Replay is never in-place mutation of an existing run.
8. Fork Semantics¶
Fork behavior:
- Clone a run from a selected checkpoint.
- Assign new run_id.
- Preserve source linkage metadata.
- Allow different runtime options/policies unless restricted by environment policy.
9. Collision Notes and Decision Proposals¶
-
Current run status model in docs/ASYNC_EXECUTION.md supports running/completed/failed only. Decision: canonical runtime status model is adopted now; legacy response shape is a temporary projection layer.
-
Current run_store.py stores minimal execution metadata. Decision: RunStoreV2 replaces authoritative run state. Existing RunStore methods are compatibility wrappers only.
-
Current checkpoint.py serializes state but has no lifecycle orchestration. Decision: CheckpointManager becomes mandatory lifecycle component and wraps existing serializer with versioned upgrade path.
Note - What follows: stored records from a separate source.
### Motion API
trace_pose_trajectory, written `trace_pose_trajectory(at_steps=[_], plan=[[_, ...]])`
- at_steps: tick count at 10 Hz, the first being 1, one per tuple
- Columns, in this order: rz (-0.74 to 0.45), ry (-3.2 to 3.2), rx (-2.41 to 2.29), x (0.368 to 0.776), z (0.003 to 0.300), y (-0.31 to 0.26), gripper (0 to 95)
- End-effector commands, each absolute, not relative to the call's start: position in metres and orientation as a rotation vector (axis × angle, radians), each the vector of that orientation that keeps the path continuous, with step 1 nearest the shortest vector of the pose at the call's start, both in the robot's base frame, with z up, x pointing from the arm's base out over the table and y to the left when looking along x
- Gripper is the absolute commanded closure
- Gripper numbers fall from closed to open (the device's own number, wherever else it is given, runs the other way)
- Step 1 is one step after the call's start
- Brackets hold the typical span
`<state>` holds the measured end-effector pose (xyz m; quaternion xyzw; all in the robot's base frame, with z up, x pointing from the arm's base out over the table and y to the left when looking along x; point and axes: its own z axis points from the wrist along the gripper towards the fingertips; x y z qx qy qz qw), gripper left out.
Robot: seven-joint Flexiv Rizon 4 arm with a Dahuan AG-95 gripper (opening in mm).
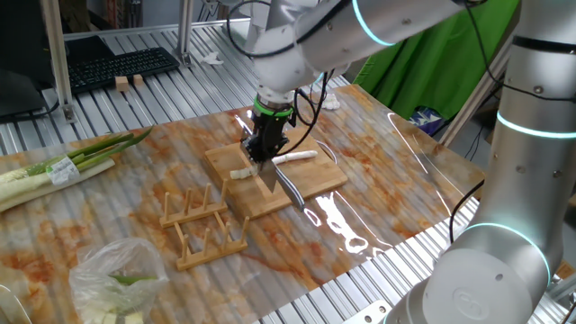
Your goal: Chop the scallions
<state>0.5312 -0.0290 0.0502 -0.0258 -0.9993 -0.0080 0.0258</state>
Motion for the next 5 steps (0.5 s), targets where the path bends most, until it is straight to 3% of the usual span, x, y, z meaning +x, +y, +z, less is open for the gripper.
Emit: trace_pose_trajectory(at_steps=[1,5], plan=[[-0.015,-3.089,-0.081,0.528,0.056,-0.031,95.0],[0.000,-3.079,-0.069,0.523,0.074,-0.038,95.0]])
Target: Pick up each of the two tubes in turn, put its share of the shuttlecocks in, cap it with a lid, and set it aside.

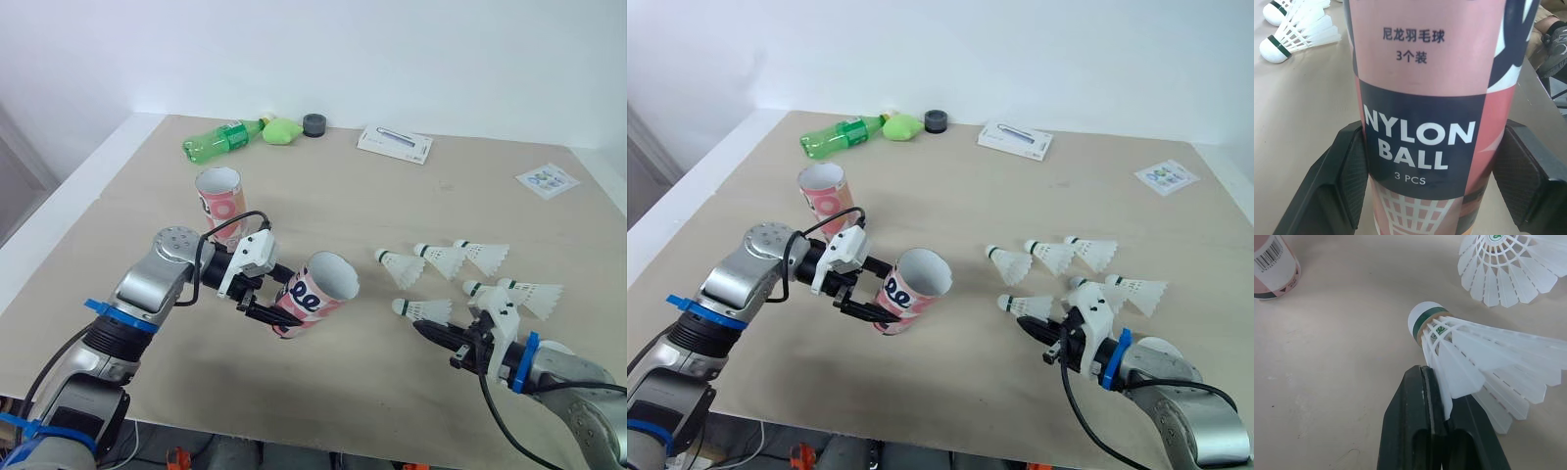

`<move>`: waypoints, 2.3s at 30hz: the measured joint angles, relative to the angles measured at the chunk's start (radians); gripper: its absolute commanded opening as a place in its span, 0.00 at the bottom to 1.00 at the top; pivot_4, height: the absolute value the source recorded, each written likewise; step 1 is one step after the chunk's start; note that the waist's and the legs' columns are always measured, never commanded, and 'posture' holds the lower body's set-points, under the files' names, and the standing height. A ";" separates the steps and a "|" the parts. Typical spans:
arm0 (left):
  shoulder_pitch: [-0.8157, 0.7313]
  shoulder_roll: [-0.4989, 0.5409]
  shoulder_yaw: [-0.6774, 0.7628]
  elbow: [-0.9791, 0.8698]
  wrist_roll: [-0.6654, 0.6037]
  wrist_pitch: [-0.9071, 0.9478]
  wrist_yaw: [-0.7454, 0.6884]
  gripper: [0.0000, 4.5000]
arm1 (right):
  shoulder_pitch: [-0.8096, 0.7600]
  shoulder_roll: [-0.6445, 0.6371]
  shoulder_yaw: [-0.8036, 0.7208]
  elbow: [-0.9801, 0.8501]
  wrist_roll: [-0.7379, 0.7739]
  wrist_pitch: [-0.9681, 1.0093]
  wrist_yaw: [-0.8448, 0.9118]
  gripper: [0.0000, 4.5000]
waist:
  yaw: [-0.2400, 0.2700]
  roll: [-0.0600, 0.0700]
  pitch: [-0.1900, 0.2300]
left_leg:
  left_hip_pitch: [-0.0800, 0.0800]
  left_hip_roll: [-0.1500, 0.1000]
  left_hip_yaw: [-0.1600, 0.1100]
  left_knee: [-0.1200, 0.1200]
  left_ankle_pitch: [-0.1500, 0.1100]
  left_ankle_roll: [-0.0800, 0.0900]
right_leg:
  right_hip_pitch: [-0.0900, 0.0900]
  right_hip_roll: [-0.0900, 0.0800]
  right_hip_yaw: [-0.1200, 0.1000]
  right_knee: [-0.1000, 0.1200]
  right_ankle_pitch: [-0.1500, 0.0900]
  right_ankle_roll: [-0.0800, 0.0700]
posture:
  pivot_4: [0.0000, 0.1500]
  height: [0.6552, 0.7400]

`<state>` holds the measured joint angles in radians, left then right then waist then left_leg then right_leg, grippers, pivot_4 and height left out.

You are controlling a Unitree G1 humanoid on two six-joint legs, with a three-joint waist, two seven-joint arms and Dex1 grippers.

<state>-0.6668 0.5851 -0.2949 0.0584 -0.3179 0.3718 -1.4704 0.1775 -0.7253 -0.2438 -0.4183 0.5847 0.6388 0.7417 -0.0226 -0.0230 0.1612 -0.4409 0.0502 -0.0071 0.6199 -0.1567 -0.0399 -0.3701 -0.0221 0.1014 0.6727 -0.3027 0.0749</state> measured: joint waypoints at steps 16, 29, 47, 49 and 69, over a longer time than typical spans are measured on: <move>-0.059 0.008 -0.045 0.007 -0.012 0.090 -0.039 0.72 | -0.338 -0.297 -0.058 -0.241 0.142 -0.008 0.150 0.04 | -0.002 0.000 0.001 | 0.000 0.000 0.001 0.001 0.001 0.000 | -0.002 0.000 0.001 0.002 -0.002 -0.003 | 1.00 0.77; -0.086 -0.008 -0.055 0.040 0.001 0.083 -0.064 0.72 | -0.606 -0.346 0.170 -0.184 0.045 -0.083 0.325 0.04 | 0.001 0.002 0.003 | -0.002 -0.001 0.000 0.000 -0.001 0.000 | -0.003 -0.001 -0.001 0.002 -0.002 -0.002 | 1.00 0.77; -0.087 -0.030 -0.054 0.046 0.005 0.072 -0.055 0.72 | -0.681 -0.303 0.165 -0.125 0.105 0.021 0.364 0.86 | 0.004 0.002 0.003 | -0.002 -0.002 -0.001 0.002 -0.001 0.000 | -0.003 -0.002 -0.002 0.006 -0.001 -0.005 | 1.00 0.77; -0.077 -0.028 -0.049 0.043 0.002 0.071 -0.045 0.72 | -0.548 -0.307 0.030 -0.104 0.143 0.057 0.357 0.86 | 0.006 0.001 0.003 | -0.003 -0.002 -0.003 0.003 -0.001 0.000 | -0.002 -0.002 -0.003 0.006 -0.001 -0.005 | 1.00 0.77; -0.044 -0.019 -0.030 0.009 -0.008 0.077 -0.004 0.72 | -0.334 -0.068 0.145 0.211 -0.134 -0.022 0.115 0.86 | -0.002 0.005 0.007 | 0.000 -0.002 0.000 0.003 0.004 0.001 | -0.002 -0.001 0.000 0.008 0.000 0.001 | 1.00 0.77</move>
<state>-0.7111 0.5664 -0.3245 0.0672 -0.3255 0.4484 -1.4745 -0.1564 -0.7932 -0.0987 -0.2074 0.4511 0.6164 0.8571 -0.0247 -0.0182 0.1682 -0.4414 0.0481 -0.0074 0.6225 -0.1531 -0.0387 -0.3725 -0.0234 0.1017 0.6806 -0.3026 0.0756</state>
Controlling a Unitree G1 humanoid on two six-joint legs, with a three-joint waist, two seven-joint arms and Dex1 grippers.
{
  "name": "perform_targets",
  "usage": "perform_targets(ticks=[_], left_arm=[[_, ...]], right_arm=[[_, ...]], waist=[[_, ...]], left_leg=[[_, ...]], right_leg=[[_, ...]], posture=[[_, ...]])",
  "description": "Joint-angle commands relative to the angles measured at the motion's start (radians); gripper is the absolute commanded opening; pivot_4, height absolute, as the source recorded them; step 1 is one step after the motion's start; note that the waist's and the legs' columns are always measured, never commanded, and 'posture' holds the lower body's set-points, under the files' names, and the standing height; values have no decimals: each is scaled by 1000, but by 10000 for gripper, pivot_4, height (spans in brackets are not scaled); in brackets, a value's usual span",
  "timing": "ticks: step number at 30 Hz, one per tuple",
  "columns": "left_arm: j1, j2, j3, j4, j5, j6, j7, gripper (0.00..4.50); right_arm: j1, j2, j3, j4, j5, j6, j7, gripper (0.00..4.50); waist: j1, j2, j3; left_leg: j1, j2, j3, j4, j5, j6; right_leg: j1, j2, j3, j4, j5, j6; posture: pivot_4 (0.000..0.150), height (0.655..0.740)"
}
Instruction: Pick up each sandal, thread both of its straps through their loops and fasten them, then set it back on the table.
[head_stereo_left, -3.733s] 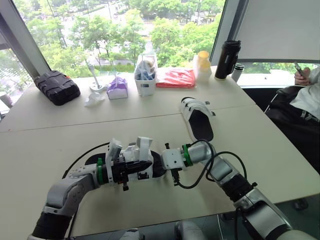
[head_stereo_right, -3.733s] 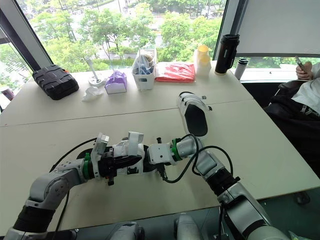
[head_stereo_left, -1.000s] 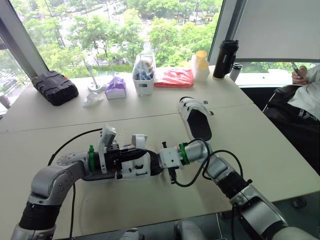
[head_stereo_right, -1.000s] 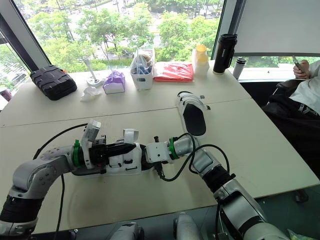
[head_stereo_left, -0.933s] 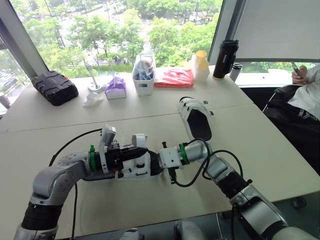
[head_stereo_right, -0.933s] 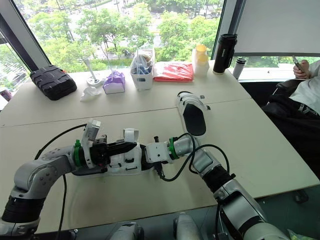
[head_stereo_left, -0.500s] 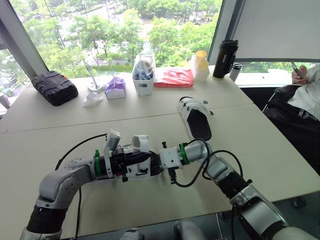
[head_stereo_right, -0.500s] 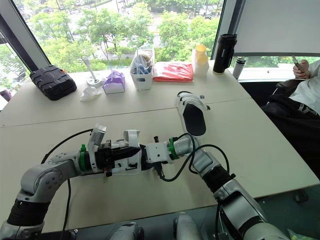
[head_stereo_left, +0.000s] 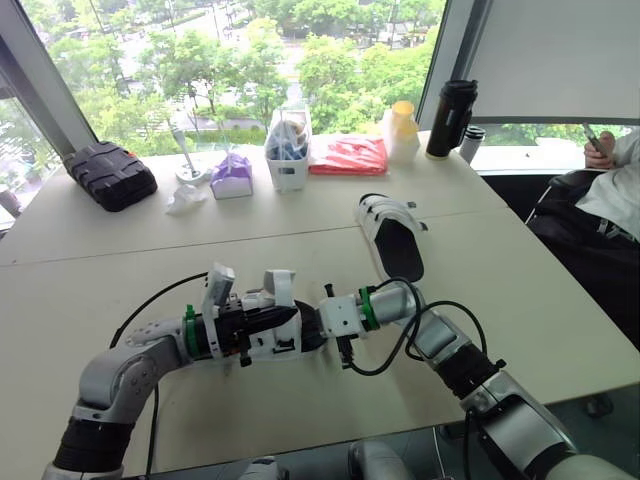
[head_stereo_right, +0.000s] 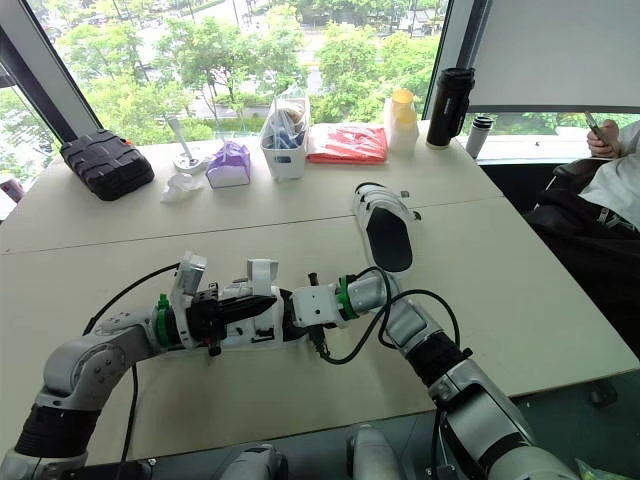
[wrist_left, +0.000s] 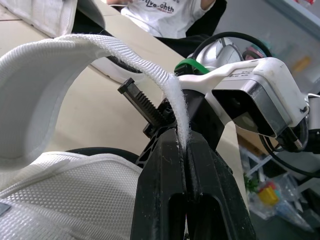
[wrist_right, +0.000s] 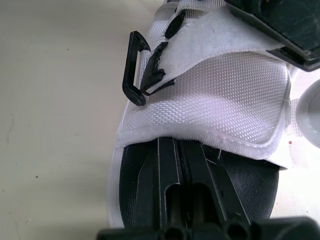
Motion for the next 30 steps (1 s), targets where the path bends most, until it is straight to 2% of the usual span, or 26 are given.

10. Legacy Compatibility Window¶
- Compatibility layer remains only for migration releases.
- New run lifecycle features are not implemented on legacy-only structures.
- Retirement criteria are defined in RFC-0006.
11. Validation Scenarios¶
- Pause for confirmation and resume to completion.
- Replay from step boundary using recorded side-effect results.
- Fork from checkpoint and run with modified non-breaking options.
- Canonical run status is exposed consistently across Python and HTTP runtime APIs.